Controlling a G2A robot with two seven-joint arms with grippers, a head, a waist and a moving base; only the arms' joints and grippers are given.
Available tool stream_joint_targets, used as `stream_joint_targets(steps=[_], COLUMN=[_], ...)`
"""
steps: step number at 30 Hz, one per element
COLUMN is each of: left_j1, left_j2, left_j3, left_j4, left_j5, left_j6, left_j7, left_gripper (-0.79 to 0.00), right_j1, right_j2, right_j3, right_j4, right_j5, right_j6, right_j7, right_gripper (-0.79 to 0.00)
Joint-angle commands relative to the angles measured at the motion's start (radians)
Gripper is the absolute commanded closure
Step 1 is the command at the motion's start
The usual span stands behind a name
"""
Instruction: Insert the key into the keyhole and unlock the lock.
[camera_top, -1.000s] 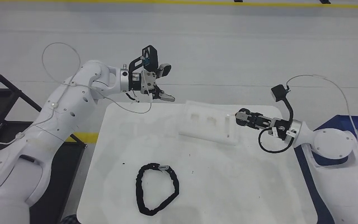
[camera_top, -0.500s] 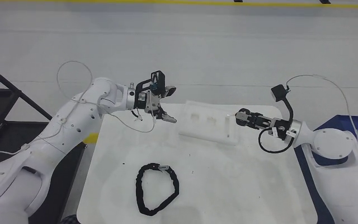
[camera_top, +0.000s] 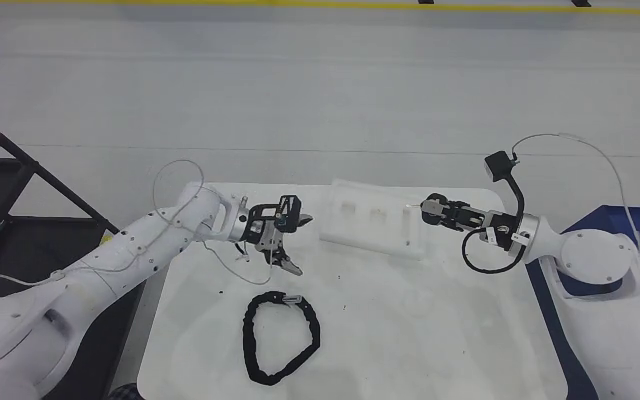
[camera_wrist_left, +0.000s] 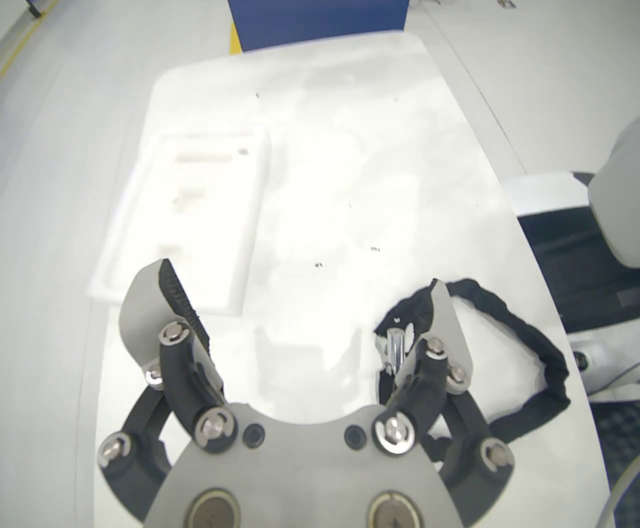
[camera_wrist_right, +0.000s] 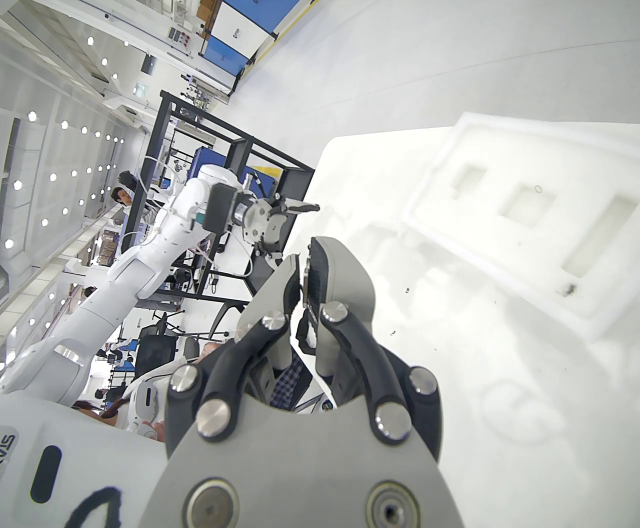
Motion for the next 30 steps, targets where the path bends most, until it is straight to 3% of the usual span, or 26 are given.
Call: stream_joint_targets(steps=[1,9,15,30], left_j1=[0.017,0.085,0.091,0.101], left_j2=[0.002,-0.002,-0.002,-0.002], left_j3=[0.004,0.004,0.004,-0.008], left_j4=[0.005,-0.015,-0.03,-0.029], left_j5=[0.036,0.077,0.021,0.01], left_j6=[0.0,0.0,0.0,0.031], left_j7=[0.006,-0.086,-0.174,-0.162], left_gripper=[-0.785,-0.785,-0.785,-0.785], right_j1=[0.0,0.0,0.0,0.0], right_j2=[0.0,0.0,0.0,0.0], right_j3=[0.0,0.0,0.0,0.0], right_j4=[0.0,0.0,0.0,0.0], right_j5=[0.0,0.0,0.0,0.0], right_j6=[0.0,0.0,0.0,0.0], right_j7=[0.0,0.0,0.0,0.0], right_gripper=[0.0,0.0,0.0,0.0])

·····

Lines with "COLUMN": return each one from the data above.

SOLUTION TO THIS PROBLEM ::
Available tool stream_joint_targets, used as `stream_joint_targets(steps=[_], COLUMN=[_], ...)`
COLUMN is each of: left_j1, left_j2, left_j3, left_j4, left_j5, left_j6, left_j7, left_gripper (-0.79 to 0.00), right_j1, right_j2, right_j3, right_j4, right_j5, right_j6, right_j7, right_gripper (-0.79 to 0.00)

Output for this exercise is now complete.